Я уточнил правила конкурса, мол, только ли из мусора нужно (у этих гадов же тыква, то бишь еда), обошел все парты, чтоб изучить конкуренцию и не повторяться, и раскинул мозги по просторам воображения. Идей-то у меня на год вперед хватит, хоть половником черпай, но надо унизить его по-особенному, и, хо-хо-хо, у меня есть кое-что на примете родом из детства. Я раздал соплякам указания, в смысле добыть краски и клей, а потом устроил настоящее ограбление с выворотом карманов. Получилось даже не гуще, чем я думал, — Тонконожка положила целый шиш с маслом в общую копилку, ДеВи достал пару смятых купюр, а я вытряхнул из закромов последнюю мелочь. Ничего, с миру по нитке свяжем целое светлое будущее! Напоследок я предложил выбросить кучку желудей, если мы хотим выиграть, а не пробить всех на смех и слезы.

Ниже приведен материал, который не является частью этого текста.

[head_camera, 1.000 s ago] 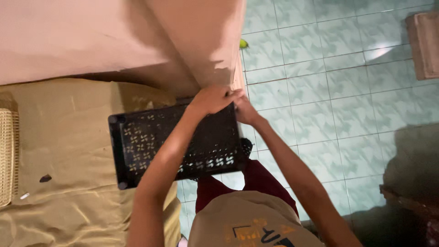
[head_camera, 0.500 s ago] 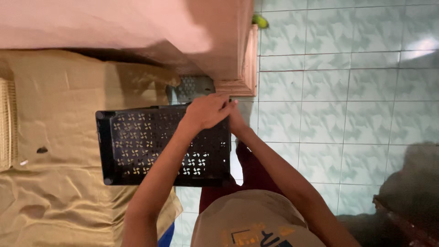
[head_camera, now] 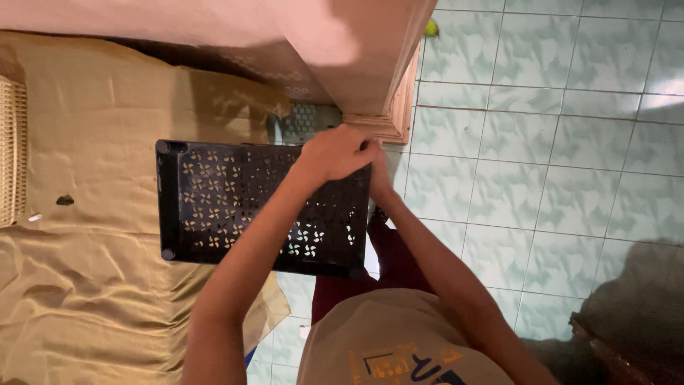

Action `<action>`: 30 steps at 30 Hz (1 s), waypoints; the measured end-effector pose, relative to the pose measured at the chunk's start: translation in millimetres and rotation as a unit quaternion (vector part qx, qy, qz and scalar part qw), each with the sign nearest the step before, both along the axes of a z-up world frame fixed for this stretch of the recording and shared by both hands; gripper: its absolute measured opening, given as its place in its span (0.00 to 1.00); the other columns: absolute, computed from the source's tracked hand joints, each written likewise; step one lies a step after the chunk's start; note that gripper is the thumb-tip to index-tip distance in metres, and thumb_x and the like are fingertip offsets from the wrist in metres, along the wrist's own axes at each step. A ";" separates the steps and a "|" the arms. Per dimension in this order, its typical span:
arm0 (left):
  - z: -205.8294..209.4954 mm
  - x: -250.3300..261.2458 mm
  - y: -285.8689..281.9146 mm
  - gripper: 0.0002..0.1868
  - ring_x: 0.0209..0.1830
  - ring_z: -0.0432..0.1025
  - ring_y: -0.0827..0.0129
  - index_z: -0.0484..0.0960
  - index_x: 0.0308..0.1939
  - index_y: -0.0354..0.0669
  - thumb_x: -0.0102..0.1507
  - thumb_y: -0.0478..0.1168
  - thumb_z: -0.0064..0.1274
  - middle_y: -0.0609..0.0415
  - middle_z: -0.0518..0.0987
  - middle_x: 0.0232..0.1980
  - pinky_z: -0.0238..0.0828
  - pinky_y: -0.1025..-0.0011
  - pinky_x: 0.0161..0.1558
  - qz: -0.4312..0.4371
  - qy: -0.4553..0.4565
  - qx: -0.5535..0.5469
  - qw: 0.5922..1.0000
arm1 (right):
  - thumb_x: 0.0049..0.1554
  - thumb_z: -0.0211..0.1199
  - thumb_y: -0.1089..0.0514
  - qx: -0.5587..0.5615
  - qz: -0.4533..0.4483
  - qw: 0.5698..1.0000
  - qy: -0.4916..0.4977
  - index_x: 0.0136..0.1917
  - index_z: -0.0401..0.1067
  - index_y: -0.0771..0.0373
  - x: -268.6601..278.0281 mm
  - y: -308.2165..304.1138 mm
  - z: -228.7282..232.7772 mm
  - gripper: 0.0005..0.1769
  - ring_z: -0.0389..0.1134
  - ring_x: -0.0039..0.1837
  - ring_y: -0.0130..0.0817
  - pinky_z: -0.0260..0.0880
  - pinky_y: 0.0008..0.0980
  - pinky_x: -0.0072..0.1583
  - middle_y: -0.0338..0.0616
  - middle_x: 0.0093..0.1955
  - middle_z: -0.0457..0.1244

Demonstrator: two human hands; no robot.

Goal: The person assembles a small black plastic stool by inserting legs into the seat and attaching rubber feet. They then place a beige plastic basket on the assembled stool.

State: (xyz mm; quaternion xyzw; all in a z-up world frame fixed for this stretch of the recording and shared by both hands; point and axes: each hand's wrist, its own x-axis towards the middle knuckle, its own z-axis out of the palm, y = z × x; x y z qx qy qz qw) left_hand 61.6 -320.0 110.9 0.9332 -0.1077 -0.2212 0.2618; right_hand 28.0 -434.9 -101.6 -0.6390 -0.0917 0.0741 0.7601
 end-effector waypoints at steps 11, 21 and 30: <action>-3.6 -5.2 -9.3 0.20 0.45 0.76 0.43 0.85 0.43 0.48 0.64 0.56 0.46 0.45 0.83 0.47 0.72 0.49 0.45 -0.027 -0.072 -0.001 0.997 | 0.56 0.70 0.59 -0.119 0.140 0.969 -0.167 0.65 0.68 0.68 17.6 -25.5 -18.9 0.26 0.64 0.70 0.48 0.66 0.44 0.66 0.56 0.67 0.63; 9.4 -1.3 -5.9 0.20 0.39 0.77 0.42 0.86 0.33 0.45 0.64 0.56 0.48 0.44 0.83 0.36 0.74 0.49 0.42 0.029 -0.069 0.019 0.997 | 0.59 0.68 0.57 -0.110 0.151 0.977 -0.105 0.66 0.69 0.66 18.6 -15.3 -18.2 0.24 0.66 0.69 0.39 0.68 0.39 0.67 0.49 0.66 0.65; 16.9 0.8 -6.1 0.17 0.40 0.76 0.41 0.88 0.35 0.48 0.60 0.54 0.52 0.43 0.83 0.39 0.72 0.47 0.40 -0.010 -0.156 -0.025 0.987 | 0.56 0.69 0.57 -0.086 0.137 0.980 -0.115 0.74 0.59 0.68 12.0 -14.9 -5.4 0.37 0.57 0.77 0.44 0.57 0.42 0.75 0.55 0.75 0.57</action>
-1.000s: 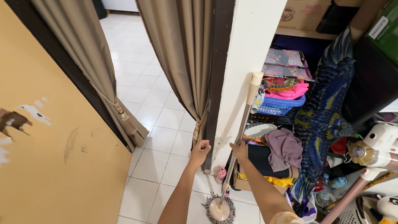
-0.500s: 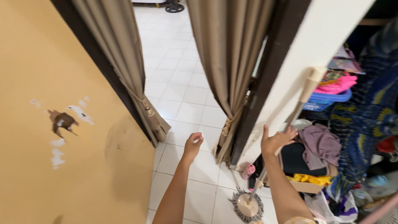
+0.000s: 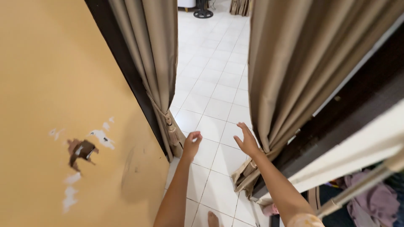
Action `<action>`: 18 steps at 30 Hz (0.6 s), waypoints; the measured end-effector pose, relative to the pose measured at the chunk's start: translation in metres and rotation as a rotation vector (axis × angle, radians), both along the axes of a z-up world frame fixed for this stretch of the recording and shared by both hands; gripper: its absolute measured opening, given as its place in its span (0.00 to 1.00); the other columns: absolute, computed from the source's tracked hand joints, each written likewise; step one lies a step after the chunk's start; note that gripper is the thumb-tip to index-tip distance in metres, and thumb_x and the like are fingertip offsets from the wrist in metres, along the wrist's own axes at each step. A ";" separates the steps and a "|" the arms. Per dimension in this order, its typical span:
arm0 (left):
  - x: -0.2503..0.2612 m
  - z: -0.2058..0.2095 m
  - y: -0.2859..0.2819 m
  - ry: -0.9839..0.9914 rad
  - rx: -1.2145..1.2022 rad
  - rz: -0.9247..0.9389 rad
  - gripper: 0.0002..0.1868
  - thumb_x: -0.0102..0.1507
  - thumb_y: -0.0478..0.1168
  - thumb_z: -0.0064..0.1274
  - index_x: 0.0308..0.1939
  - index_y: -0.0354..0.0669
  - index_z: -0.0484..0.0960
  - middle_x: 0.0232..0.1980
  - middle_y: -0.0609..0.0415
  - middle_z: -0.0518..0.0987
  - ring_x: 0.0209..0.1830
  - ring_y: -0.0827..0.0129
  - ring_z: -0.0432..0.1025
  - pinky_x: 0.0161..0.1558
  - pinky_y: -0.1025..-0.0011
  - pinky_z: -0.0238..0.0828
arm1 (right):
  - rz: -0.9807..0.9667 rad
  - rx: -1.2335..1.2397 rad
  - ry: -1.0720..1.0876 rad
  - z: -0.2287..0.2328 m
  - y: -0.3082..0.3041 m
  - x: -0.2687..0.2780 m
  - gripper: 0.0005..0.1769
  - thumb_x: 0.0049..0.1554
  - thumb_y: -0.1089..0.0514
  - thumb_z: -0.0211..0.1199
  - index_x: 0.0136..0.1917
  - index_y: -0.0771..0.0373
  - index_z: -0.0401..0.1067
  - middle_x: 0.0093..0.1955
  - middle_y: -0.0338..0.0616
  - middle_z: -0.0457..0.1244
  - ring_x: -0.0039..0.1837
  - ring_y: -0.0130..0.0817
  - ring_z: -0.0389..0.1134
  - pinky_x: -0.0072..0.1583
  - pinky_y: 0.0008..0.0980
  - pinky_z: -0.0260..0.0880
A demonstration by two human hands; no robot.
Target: The person carries a broom, a vacuum cleaner, a mop bucket with a mop, and a cleaning detergent packet one at a time from the room into a storage closet area.
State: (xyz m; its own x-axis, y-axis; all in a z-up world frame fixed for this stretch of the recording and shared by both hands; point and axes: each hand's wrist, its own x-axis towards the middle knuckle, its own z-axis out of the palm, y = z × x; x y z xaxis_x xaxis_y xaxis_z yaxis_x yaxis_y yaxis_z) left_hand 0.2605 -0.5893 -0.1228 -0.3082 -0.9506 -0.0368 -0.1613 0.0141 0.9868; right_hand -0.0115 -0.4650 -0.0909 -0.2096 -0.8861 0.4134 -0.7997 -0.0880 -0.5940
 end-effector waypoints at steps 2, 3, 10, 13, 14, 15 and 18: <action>-0.014 -0.008 -0.035 -0.009 -0.029 0.030 0.21 0.67 0.49 0.55 0.59 0.44 0.79 0.59 0.53 0.81 0.62 0.68 0.72 0.62 0.68 0.67 | 0.015 -0.024 -0.027 -0.009 -0.054 -0.020 0.34 0.57 0.54 0.66 0.73 0.63 0.59 0.75 0.55 0.57 0.78 0.48 0.55 0.76 0.41 0.56; -0.022 -0.004 -0.060 -0.015 -0.069 0.060 0.21 0.66 0.50 0.56 0.59 0.43 0.79 0.58 0.53 0.82 0.61 0.66 0.73 0.63 0.68 0.67 | 0.026 -0.039 -0.017 -0.009 -0.085 -0.032 0.34 0.57 0.54 0.66 0.73 0.63 0.59 0.75 0.55 0.57 0.78 0.48 0.55 0.76 0.41 0.56; -0.058 0.025 -0.175 -0.003 -0.028 -0.018 0.20 0.67 0.46 0.52 0.61 0.42 0.78 0.61 0.52 0.79 0.64 0.67 0.71 0.63 0.68 0.66 | -0.238 0.208 -0.254 -0.023 -0.228 -0.091 0.43 0.56 0.51 0.68 0.77 0.63 0.52 0.79 0.56 0.52 0.79 0.50 0.52 0.74 0.47 0.57; -0.076 0.018 -0.239 0.027 0.019 -0.008 0.19 0.66 0.44 0.52 0.60 0.41 0.78 0.60 0.50 0.80 0.61 0.65 0.73 0.60 0.68 0.69 | -0.263 0.267 -0.298 -0.030 -0.284 -0.113 0.43 0.55 0.48 0.68 0.77 0.62 0.52 0.79 0.55 0.52 0.79 0.51 0.53 0.73 0.48 0.58; -0.083 0.014 -0.261 0.025 0.025 -0.004 0.19 0.66 0.44 0.52 0.59 0.41 0.78 0.59 0.51 0.80 0.61 0.67 0.73 0.59 0.68 0.70 | -0.272 0.301 -0.320 -0.031 -0.303 -0.122 0.44 0.55 0.47 0.68 0.76 0.61 0.52 0.79 0.53 0.52 0.78 0.50 0.54 0.72 0.48 0.60; -0.092 0.011 -0.286 0.022 0.026 -0.004 0.19 0.66 0.44 0.52 0.59 0.41 0.78 0.59 0.51 0.80 0.60 0.69 0.72 0.57 0.68 0.71 | -0.283 0.294 -0.321 -0.033 -0.321 -0.132 0.44 0.55 0.47 0.68 0.76 0.61 0.52 0.79 0.53 0.52 0.78 0.50 0.54 0.72 0.48 0.60; -0.122 0.001 -0.360 0.121 -0.113 -0.048 0.19 0.68 0.46 0.54 0.58 0.39 0.80 0.56 0.49 0.83 0.55 0.67 0.75 0.56 0.69 0.71 | -0.295 0.363 -0.328 -0.046 -0.367 -0.158 0.43 0.55 0.46 0.68 0.76 0.61 0.54 0.79 0.52 0.52 0.77 0.51 0.56 0.71 0.48 0.61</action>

На самом деле, я не все моменты продумал, зато дух сопляков взлетел до небес, а это уже половина успеха. Я точно решил, что это будет родная паста, настоящий съедобный конструктор, мастери не хочу, называется, но детали пришлось сочинять на ходу, причем буквально. Перед глазами школьный двор, дорога в сторону супермаркетов, а в голове числа, формулы и куча переменных — время, деньги, легкость и помпезность, и первым двум нужно было дать самые низкие значения, а последние увеличить до небес. И я уже хотел просить у Вселенной подсказку, хотя бы намек, а то от мозгового штурма голова заболела, как вдруг чуть не врезался лбом в рекламный плакат какой-то дряни с шикарным кораблем на всю стену. Паста и корабль. И-де-аль-но… Их уделает не просто какой-то отброс, а визитная карточка лучшего итальянского отброса, попрошу!
Воодушевление мигом улетучилось при виде цен, я сложился, как сдутый шар, подавился и выпал в осадок — ладно бы это элитный стеллаж такой, но второй, третий и так далее были ненамного дешевле. Проблема в том, что мне не нужны целые пачки, а то всего на пару штук хватит, и меня спас оазис в самом конце отдела, столько разных форм пасты нет даже в Италии, так еще и поштучно. На вид, конечно, каменные и пыльные, небось, просроченные лет эдак на триста, но нам не животы набивать. Наверное, директор магазина жадно скалился, когда выставлял это на продажу, а я сейчас и того больше, потому что у нас в арсенале будут пенне, дитали, спагетти, ротелле, листы лазаньи[4] и куча местной отсебятины в виде морских ракушек, шариков, бантиков и винтиков — беру все! Я загребал, как если бы нашел пещеру с золотом, а кассирша замучалась считать пакеты, в которых по жменьке пасты, и смотрела как на чокнутого, зато не спорила, с бешеными себе дороже. И вот с мешком этого добра, как добытчик после удачной охоты, я вернулся к нашей парте, где уже лежали палитра красок и крохотный тюбик клея — что ж, радуемся тому, что имеем.